10) No profane language. If you can help it.  Emotions get high, and invective will of course be used in an adult discussion.  But don't go overboard.  Emphasizing a point with a calmly-delivered f-bomb is one thing; having "motherfucker" fall too oft from your lips undermines your credibility.  And it detracts from your point, whatever that is.

That's the general guideline. 


Our friends think we never fight, but we do -- we just agreed to the rules ahead of time. We've managed to stick to this set of rules for two decades, and maintaining them has helped us get through some dark times, even when the Rules worked against us, personally.  And that's not to say that both of us haven't occasionally violated one of the less-important of the above rules at various points, including Yelling. When that happens, it's time to call a "time out" and walk away for some silent contemplation, marshal your resources, etc.. It stretches out the fight, but it's better than a trip to the emergency room.

(If you want to improve the efficacy of employing these rules, you may gain considerable leverage by fighting naked.)

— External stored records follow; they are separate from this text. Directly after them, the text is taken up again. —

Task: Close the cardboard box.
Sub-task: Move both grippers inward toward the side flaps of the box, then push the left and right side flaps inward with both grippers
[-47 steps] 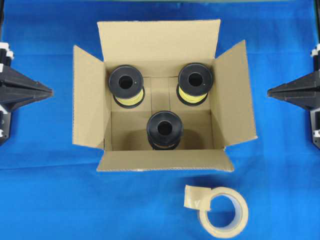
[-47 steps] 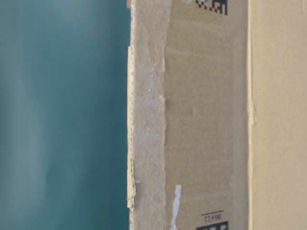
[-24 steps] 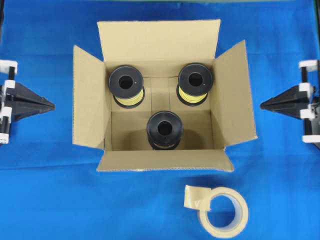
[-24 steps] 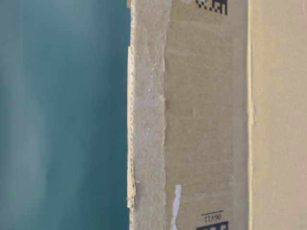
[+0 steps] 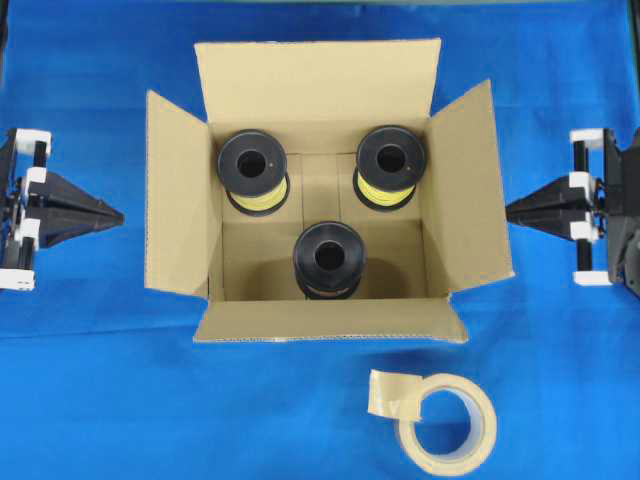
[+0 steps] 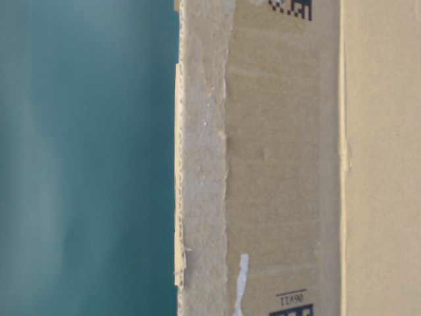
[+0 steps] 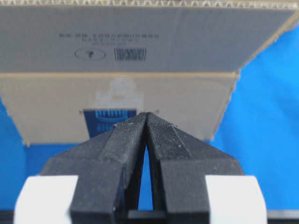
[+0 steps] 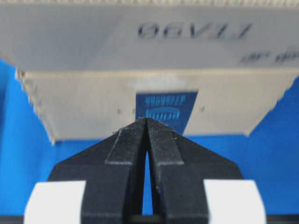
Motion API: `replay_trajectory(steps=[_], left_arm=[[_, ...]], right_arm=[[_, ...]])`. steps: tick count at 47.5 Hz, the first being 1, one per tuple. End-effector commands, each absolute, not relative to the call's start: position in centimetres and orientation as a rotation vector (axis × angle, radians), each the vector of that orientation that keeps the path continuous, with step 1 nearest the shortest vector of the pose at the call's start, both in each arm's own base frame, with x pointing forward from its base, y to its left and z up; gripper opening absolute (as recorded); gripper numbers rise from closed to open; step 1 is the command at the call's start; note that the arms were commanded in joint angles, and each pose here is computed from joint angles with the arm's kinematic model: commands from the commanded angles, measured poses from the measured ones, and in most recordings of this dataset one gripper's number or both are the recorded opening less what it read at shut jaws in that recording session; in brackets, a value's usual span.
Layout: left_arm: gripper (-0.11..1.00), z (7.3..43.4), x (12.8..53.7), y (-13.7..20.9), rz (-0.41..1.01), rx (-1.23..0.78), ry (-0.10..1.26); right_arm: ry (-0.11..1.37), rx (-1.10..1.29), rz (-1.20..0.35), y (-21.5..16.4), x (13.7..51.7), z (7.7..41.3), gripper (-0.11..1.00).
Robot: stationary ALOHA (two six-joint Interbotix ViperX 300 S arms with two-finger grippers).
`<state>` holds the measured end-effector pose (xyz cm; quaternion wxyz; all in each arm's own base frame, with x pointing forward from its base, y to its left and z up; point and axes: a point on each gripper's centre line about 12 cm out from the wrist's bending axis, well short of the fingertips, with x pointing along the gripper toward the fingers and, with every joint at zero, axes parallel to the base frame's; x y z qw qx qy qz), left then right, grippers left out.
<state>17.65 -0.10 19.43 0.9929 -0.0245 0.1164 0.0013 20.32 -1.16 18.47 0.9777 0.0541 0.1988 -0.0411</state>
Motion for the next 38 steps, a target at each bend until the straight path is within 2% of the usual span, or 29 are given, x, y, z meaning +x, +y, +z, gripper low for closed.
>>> replay_trajectory(steps=[1,21,38], left_arm=[[0.00,20.9,18.9,-0.1,0.001,-0.050,0.172],[0.00,22.9,26.9,-0.2,0.000,-0.006,0.198],[0.00,22.7,31.8,-0.2,0.002,0.013,0.221]], right_arm=[[0.356,0.110,-0.087,-1.3,21.6,19.7,0.00],[0.286,0.102,-0.091,-1.7,27.1,22.3,0.00],[0.317,0.096,-0.097,-2.0,31.2,21.1,0.00]])
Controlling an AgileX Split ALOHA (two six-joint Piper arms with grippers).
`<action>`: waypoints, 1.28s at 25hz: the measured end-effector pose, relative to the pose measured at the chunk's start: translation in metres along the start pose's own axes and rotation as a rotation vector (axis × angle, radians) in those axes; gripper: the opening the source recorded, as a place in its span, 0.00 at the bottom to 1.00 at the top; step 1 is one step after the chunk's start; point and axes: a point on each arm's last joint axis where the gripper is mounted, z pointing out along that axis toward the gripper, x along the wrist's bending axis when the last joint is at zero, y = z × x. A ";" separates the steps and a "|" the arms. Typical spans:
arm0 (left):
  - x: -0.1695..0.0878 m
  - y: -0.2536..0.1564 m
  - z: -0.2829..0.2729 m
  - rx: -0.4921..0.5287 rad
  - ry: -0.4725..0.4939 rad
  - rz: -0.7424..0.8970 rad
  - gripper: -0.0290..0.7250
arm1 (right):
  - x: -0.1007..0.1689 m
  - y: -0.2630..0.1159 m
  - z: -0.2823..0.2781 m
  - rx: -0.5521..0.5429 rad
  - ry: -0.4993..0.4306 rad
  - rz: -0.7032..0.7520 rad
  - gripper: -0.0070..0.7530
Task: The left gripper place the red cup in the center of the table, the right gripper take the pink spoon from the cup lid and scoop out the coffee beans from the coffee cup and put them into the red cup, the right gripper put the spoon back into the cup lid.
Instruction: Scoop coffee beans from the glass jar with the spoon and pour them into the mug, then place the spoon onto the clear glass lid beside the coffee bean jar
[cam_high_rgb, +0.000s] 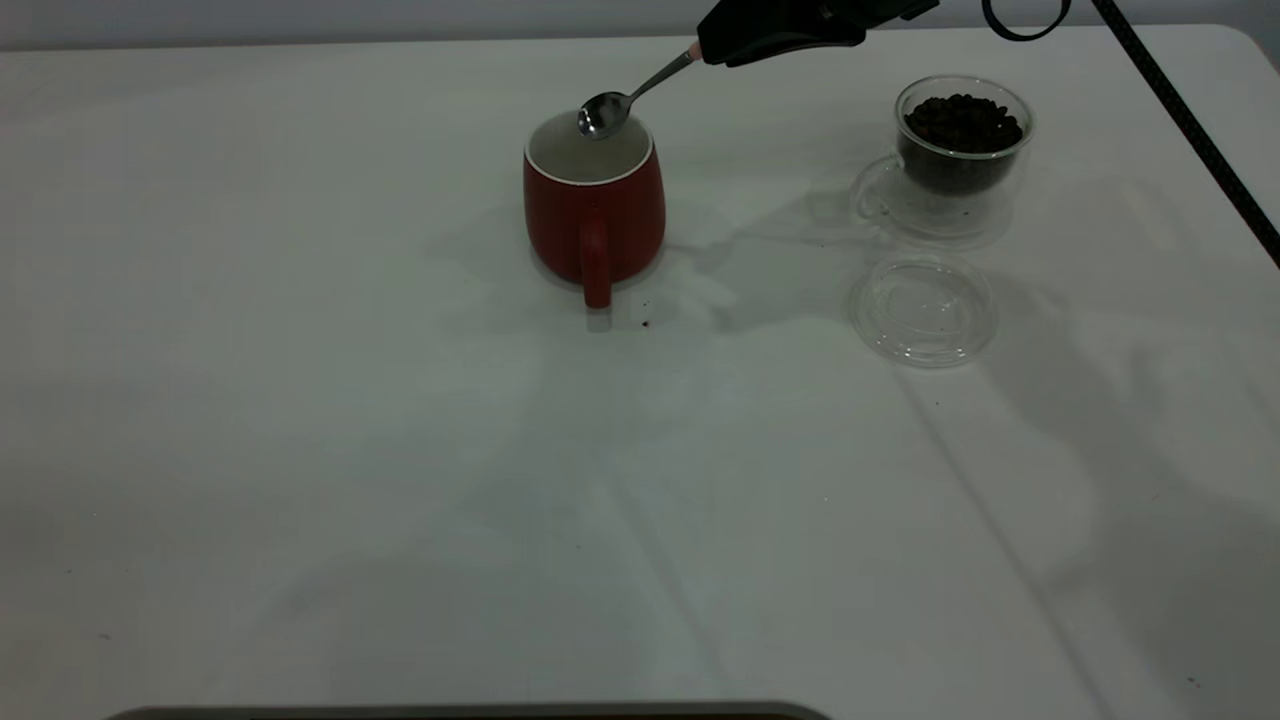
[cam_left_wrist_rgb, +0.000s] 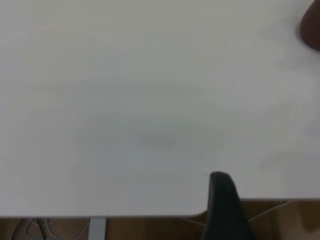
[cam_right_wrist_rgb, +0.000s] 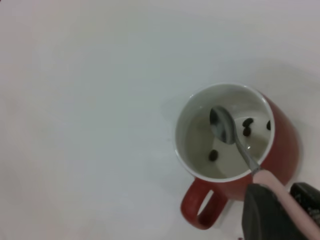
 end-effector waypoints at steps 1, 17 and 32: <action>0.000 0.000 0.000 0.000 0.000 0.000 0.73 | 0.001 0.000 -0.001 0.002 0.012 0.002 0.14; 0.000 0.000 0.000 0.000 0.000 0.000 0.73 | -0.072 -0.002 -0.144 0.100 -0.004 0.170 0.14; 0.000 0.000 0.000 0.000 0.000 -0.002 0.73 | -0.146 -0.096 -0.122 0.151 -0.071 0.470 0.14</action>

Oh, and the unofficial #11?


Make-up sex. Righteous.

7 comments:

  1. All good stuff. Another I used with my partner.

    Never go to bed mad.

    This one was awesome, because we both knew that whatever we said would have to be worked out before either of us got any sleep, and if we had to work the next day, well, it made for awesome self censoring.

    ReplyDelete
  2. Coming up on 27yrs in two weeks and these are the same rules we follow, but we never sat down and discussed the rules of engagement, they just kind of came naturally. I wonder if other LTM have instinctively followed the same rules.
    Practicallyperfect

    ReplyDelete
  3. OH for the love of god will you internet brainiacs quit using the term "ad hominem"? Nobody speaks latin anymore and few than that understand what the fuck this term even means.

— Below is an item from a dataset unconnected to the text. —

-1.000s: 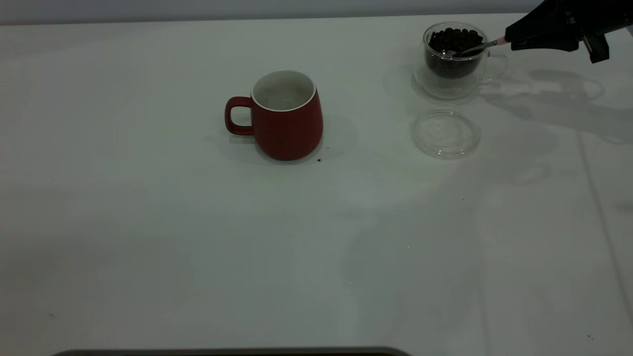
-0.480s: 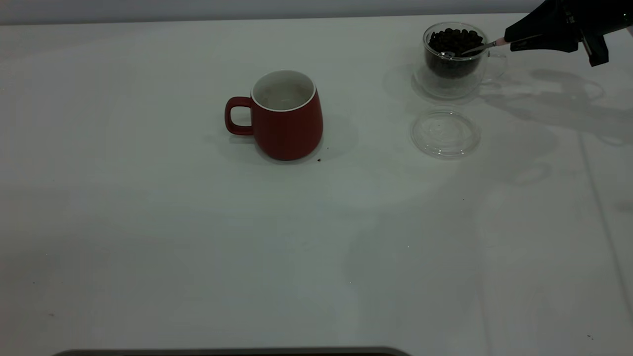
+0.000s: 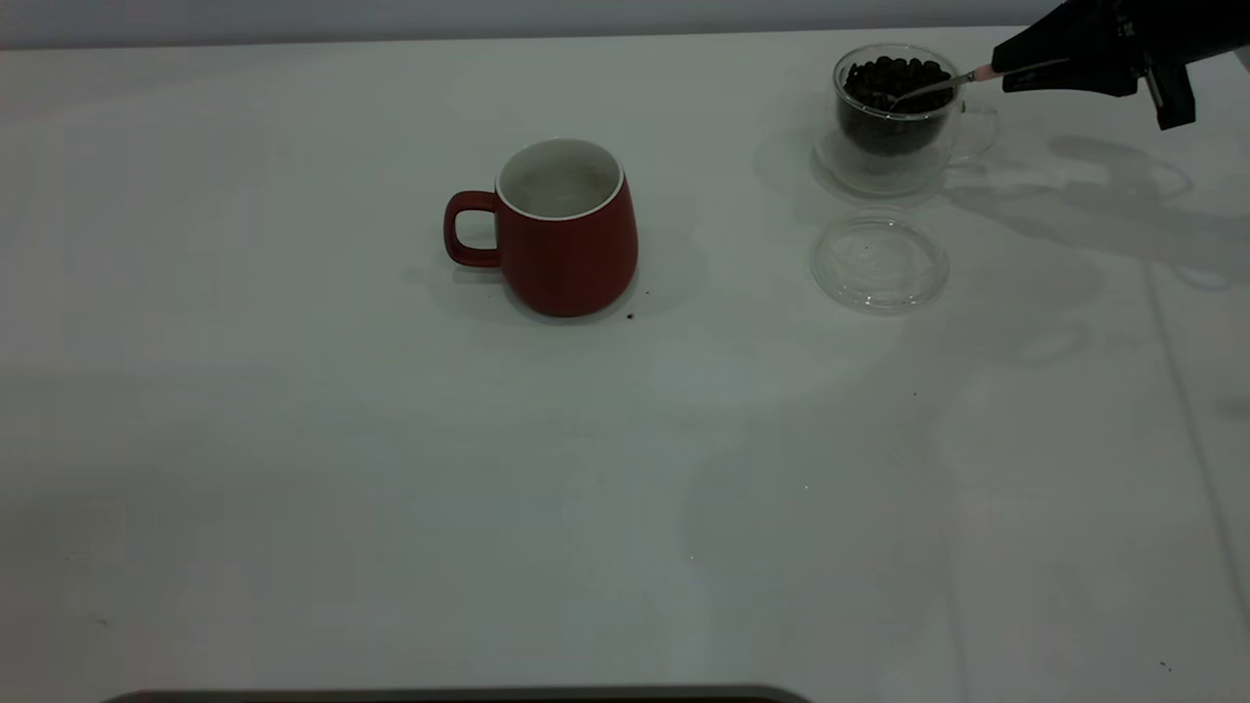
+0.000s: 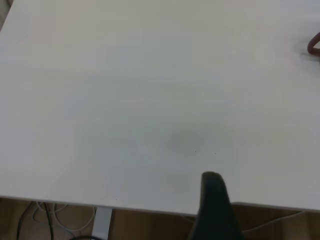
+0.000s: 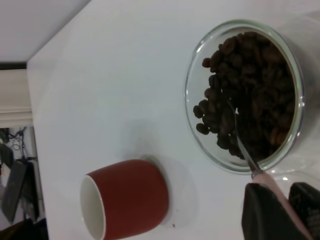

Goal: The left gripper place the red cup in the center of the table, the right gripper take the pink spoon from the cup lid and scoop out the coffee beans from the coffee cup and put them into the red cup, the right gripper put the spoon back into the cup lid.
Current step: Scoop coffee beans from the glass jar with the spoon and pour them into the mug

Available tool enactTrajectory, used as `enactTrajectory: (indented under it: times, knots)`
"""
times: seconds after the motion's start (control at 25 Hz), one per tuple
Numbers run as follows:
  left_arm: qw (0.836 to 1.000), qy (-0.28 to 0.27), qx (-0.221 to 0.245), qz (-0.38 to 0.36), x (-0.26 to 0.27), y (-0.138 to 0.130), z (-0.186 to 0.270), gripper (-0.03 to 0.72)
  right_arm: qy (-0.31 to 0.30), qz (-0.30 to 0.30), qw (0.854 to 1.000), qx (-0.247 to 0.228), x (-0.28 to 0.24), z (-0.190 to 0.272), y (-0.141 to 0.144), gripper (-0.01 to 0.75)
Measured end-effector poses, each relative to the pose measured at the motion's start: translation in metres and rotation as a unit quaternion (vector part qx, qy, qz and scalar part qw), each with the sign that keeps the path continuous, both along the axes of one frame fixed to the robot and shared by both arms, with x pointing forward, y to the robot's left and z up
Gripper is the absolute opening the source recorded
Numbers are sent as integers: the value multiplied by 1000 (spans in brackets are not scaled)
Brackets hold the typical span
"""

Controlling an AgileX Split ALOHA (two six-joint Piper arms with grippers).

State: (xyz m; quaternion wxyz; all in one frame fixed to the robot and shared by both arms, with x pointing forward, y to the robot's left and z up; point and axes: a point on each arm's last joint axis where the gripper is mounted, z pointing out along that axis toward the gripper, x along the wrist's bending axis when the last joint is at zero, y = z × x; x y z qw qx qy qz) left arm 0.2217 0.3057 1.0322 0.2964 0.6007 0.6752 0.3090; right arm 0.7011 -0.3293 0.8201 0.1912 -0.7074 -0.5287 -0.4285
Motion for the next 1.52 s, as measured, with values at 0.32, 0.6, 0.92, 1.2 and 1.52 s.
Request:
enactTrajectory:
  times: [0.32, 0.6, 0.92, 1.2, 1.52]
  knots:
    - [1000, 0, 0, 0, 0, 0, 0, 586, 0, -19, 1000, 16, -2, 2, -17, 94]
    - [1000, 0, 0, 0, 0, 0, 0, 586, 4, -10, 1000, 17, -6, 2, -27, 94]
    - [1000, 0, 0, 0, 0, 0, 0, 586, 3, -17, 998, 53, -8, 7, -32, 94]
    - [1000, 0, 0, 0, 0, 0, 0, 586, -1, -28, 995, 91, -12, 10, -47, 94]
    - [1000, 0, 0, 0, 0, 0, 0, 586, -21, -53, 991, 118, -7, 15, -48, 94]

    If you feel you must continue to use it can you please define it for us

    ReplyDelete
    Replies
    1. "Ad hominem" - to attack an opponent's character or personal behaviors outside of the theme of the discussion in an effort to do emotional damage without making a constrictive point.

      Mrs. Ironwood was in Latin honor society. She's translated Catullus. And Latin has been the standard language of western civilization and culture since the Middle Ages. Crack a damn book and edjumacate yourself, my brother.

      Delete
  4. Yeah, because all of the times you have seen ad hominem you never once bothered to google it? Massive fail requesting someone else to fix your neglectful oversight.